PROMPT:
Take the data that follows and retype it word for word.

THE DATA:
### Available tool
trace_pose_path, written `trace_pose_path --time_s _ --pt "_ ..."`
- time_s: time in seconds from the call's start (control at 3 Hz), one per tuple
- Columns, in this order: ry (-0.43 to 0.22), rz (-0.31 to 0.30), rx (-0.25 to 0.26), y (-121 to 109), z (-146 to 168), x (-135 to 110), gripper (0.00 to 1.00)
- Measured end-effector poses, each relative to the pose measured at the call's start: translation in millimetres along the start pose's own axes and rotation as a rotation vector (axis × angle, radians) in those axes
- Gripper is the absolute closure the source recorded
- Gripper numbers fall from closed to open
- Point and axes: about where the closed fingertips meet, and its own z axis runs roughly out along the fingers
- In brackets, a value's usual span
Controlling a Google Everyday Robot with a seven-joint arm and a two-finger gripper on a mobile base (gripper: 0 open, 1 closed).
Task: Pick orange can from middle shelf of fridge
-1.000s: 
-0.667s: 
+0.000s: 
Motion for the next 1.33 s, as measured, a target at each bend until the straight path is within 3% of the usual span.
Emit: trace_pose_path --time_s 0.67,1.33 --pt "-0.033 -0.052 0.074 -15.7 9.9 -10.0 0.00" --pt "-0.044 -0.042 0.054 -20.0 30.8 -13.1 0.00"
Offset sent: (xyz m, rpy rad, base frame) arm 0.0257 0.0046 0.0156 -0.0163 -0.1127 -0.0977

ANSWER TO THIS EXERCISE:
### Available tool
trace_pose_path, written `trace_pose_path --time_s _ --pt "_ ..."`
- time_s: time in seconds from the call's start (control at 3 Hz), one per tuple
- Columns, in this order: ry (-0.43 to 0.22), rz (-0.31 to 0.30), rx (-0.25 to 0.26), y (-121 to 109), z (-146 to 168), x (-135 to 110), gripper (0.00 to 1.00)
- Measured end-effector poses, each relative to the pose measured at the call's start: translation in millimetres along the start pose's own axes and rotation as a rotation vector (axis × angle, radians) in those axes
- Gripper is the absolute closure the source recorded
- Gripper numbers fall from closed to open
- Point and axes: about where the closed fingertips meet, and its own z axis runs roughly out along the fingers
- In brackets, a value's usual span
Controlling a Google Everyday Robot with a seven-joint arm and a two-finger gripper on a mobile base (gripper: 0 open, 1 closed).
Task: Pick orange can from middle shelf of fridge
-1.000s: 
-0.667s: 
+0.000s: 
Motion for the next 1.33 s, as measured, a target at each bend until the straight path is within 3% of the usual span.
Emit: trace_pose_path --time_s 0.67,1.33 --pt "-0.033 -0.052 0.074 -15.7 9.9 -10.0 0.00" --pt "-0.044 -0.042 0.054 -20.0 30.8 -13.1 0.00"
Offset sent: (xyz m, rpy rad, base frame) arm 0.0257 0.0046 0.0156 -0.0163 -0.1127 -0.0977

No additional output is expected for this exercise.